Stay Away From Smokes
Although smoking is a factor in lung and other cancers, its role in breast cancer has been unclear. But a recent review by a Canadian panel of experts showed that both active smoking and exposure to secondhand smoke increase breast cancer risk in premenopausal women. The panel cited evidence from studies suggesting that women who start smoking at a young age are 20 percent more likely to develop breast cancer, and smoking for many years increases risk by up to 30 percent. The bottom line, according to Dr. Oz, is that breast cancer is just one of many reasons to nix the cigarettes. “I could give you 50 reasons not to smoke,” he says.
Breastfeed Your Baby
Numerous studies have shown that women who breastfeed have a lower risk of breast cancer. The fact that women in developed countries tend to breastfeed for shorter periods or skip it completely is a major contributor to the high rates of breast cancer in these countries, according to an analysis of 47 studies in 30 countries. When a woman is breastfeeding, Dr. Oz explains, her body produces higher levels of the hormone prolactin, which lowers the levels of estrogen. The longer a woman breastfeeds over a lifetime, the more protected she is against breast cancer, the analysis concluded. Dr. Oz recommends that, if possible, women breastfeed for at least a year.
Take Part in Research
Dr. Oz encourages women to consider participating in clinical trials studying ways to reduce the risk of breast cancer. For example, ongoing research is studying whether soy, vitamin D, green tea, and other supplements or foods affect breast cancer risk. By participating in a clinical trial, you have a chance to help all women, and you may end up lowering your own breast cancer risk at the same time. And there’s another benefit. “Without question, individuals get better care if they’re in clinical trials,” Dr. Oz says.
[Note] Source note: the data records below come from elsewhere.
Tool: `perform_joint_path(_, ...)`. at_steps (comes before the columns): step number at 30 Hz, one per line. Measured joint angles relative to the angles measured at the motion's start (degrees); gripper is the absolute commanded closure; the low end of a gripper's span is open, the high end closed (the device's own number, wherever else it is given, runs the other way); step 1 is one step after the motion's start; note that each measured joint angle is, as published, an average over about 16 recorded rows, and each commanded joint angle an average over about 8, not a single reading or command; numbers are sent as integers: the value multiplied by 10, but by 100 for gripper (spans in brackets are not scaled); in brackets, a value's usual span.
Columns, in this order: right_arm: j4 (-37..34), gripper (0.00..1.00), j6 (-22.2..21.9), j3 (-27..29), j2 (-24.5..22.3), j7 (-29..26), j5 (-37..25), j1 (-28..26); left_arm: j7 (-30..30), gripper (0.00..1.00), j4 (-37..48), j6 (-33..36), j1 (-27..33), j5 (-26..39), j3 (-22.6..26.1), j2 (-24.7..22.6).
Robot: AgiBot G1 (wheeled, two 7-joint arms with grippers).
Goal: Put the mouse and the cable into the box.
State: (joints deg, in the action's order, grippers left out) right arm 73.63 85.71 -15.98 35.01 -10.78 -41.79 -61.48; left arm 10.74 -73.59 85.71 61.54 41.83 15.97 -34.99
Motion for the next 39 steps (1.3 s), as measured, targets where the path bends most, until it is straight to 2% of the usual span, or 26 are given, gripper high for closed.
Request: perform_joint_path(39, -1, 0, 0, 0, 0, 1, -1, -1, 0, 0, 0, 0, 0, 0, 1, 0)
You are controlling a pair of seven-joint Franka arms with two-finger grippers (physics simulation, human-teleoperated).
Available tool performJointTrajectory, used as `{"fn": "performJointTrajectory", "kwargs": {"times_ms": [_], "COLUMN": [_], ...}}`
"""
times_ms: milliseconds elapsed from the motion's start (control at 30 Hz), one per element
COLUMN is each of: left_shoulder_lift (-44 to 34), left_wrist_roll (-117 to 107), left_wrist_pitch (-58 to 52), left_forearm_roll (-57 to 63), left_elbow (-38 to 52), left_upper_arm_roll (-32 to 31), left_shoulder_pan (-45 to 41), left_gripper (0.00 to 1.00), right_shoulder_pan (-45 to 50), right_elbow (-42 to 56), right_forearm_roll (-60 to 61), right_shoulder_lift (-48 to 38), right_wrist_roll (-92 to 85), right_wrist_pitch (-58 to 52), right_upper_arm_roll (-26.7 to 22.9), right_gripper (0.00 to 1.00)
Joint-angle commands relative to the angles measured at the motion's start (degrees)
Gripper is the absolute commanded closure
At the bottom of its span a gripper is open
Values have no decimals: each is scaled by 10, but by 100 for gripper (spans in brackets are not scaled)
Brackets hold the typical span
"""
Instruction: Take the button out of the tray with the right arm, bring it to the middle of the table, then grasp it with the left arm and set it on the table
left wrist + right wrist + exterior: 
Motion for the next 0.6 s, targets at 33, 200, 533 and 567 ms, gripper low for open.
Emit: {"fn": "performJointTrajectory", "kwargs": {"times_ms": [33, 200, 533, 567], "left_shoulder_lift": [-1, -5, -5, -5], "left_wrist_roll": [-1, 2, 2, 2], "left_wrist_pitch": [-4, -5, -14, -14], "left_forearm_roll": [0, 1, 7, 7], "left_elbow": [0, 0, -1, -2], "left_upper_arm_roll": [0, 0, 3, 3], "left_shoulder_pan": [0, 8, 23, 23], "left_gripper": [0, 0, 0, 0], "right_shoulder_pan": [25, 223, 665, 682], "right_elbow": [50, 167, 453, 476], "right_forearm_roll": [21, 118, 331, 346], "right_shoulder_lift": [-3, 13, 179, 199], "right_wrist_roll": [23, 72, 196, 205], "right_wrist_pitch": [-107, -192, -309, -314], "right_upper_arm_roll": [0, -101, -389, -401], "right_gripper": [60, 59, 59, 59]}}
Take a long walk. Wear a pink ribbon. Attend a fashion show. Organizations that supportbreast cancer research host hundreds of events every year to raise money for research efforts. Dr. Oz says one way to improve your own chances against breast cancer is to support these efforts, and the feeling of community can have a positive effect on your overall health. “I find that people who get involved in things like this get a lot of benefit out of it,” Dr. Oz says. “You count. You matter. You’re making a difference.”